▶ [What needs to be done]: Report, as a bare number, how many lines in the data contain "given".

▶ [Data items]:
-- Opening Marker --
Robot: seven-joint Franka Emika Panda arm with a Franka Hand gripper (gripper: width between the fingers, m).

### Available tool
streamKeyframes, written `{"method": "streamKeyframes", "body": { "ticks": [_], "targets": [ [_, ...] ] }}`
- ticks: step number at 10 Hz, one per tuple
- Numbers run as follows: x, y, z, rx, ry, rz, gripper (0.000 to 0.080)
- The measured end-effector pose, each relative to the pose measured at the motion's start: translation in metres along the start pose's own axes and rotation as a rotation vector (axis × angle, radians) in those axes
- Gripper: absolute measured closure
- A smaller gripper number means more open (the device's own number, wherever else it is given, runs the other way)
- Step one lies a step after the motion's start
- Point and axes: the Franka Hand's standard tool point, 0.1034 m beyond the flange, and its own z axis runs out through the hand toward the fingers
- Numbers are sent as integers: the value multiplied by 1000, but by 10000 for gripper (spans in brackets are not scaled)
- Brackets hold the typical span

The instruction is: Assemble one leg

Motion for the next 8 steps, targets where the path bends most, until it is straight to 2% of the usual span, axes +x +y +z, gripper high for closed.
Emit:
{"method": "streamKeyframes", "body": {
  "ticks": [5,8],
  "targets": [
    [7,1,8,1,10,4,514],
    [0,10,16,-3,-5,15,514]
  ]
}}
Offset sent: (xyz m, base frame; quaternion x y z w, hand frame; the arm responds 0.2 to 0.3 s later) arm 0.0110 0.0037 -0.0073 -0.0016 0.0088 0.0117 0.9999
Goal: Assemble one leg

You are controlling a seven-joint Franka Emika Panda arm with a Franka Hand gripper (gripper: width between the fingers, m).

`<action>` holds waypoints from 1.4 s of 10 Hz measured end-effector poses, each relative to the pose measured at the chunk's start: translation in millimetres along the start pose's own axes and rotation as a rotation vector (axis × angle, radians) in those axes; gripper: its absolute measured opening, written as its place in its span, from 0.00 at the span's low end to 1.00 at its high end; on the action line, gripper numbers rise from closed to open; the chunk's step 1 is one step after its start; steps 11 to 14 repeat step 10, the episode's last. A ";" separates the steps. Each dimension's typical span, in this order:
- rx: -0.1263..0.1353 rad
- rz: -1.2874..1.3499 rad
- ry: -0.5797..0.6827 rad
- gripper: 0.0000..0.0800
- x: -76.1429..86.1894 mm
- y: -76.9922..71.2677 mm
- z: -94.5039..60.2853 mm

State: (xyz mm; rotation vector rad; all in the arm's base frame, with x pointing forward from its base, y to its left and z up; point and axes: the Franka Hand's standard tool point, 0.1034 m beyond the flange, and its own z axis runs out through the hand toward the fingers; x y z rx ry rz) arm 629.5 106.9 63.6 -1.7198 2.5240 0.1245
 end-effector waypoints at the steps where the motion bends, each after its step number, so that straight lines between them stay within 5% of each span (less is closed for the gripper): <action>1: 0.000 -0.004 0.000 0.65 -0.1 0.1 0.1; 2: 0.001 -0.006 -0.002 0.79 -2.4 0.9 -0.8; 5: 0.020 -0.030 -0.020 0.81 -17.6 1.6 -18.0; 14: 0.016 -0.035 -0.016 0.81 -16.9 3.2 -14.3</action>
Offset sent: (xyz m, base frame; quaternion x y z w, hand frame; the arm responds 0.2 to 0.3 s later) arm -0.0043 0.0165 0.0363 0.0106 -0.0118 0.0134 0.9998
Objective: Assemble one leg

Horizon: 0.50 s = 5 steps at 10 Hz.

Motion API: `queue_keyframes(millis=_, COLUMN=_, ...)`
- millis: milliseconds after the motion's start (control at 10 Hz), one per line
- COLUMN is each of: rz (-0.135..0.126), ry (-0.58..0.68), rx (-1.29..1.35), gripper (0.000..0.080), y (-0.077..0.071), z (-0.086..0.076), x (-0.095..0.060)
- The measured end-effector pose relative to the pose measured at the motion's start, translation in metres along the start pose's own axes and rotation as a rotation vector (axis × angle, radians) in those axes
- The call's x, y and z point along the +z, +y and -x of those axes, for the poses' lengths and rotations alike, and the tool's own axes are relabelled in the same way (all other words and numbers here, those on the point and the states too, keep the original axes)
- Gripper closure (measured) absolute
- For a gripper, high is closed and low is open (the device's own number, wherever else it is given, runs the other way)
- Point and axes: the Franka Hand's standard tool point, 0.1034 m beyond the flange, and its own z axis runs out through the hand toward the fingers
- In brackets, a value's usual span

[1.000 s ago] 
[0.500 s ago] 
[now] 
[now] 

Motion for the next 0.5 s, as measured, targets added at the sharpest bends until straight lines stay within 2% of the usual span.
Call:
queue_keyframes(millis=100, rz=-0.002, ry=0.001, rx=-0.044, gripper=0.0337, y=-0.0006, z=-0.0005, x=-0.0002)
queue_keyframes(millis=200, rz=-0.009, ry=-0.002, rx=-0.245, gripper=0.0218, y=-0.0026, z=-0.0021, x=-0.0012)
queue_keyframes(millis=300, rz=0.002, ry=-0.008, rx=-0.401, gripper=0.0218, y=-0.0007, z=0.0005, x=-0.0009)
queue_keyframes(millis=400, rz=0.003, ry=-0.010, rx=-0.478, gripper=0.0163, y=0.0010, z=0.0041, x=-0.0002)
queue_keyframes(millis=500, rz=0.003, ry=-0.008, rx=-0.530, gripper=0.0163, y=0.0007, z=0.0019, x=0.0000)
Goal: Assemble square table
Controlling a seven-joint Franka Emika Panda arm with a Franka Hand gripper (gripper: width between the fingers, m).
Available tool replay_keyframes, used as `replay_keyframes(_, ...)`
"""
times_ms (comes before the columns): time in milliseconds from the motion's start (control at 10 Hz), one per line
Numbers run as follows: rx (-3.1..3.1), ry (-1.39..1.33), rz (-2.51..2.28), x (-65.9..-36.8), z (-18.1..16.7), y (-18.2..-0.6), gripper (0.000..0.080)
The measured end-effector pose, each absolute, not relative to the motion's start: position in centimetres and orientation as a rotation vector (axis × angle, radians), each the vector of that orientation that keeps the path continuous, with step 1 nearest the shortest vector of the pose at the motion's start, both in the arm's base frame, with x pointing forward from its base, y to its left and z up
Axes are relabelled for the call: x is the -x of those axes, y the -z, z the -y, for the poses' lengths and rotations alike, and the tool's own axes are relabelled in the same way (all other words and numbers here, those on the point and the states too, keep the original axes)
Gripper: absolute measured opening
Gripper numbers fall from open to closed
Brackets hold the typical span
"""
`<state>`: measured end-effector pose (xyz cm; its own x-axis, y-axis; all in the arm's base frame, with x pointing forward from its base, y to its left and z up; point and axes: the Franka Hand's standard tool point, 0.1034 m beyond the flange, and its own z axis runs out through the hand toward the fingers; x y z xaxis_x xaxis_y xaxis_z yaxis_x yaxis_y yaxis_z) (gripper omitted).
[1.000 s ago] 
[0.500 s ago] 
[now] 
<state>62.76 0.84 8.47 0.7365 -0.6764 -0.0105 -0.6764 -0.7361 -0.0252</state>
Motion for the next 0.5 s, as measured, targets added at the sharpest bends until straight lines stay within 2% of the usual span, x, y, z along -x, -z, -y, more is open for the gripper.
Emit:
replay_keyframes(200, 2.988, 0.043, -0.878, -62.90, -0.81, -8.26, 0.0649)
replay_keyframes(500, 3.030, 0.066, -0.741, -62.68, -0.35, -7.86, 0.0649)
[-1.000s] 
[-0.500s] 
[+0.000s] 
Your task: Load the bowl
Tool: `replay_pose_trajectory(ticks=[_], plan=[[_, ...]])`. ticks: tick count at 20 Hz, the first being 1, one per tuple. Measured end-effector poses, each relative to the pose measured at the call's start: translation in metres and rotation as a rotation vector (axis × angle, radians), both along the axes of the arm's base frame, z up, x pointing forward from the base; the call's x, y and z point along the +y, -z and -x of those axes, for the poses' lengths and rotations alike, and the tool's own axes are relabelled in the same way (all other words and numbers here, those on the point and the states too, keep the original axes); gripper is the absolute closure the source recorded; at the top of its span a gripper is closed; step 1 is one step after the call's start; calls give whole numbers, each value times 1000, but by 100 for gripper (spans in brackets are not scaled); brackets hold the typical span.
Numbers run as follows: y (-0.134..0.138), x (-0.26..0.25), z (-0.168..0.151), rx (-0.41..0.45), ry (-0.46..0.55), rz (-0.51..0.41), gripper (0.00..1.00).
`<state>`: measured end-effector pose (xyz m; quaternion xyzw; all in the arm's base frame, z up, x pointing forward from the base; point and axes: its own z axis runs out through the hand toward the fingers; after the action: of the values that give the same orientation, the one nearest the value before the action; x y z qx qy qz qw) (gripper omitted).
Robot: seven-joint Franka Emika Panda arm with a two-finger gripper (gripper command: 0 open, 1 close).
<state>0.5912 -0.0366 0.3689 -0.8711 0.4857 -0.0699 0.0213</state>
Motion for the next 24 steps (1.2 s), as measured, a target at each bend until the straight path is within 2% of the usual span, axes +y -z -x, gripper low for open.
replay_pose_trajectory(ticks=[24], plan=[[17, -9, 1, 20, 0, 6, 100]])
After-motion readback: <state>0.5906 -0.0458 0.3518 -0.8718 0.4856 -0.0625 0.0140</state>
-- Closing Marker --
▶ [Response]: 2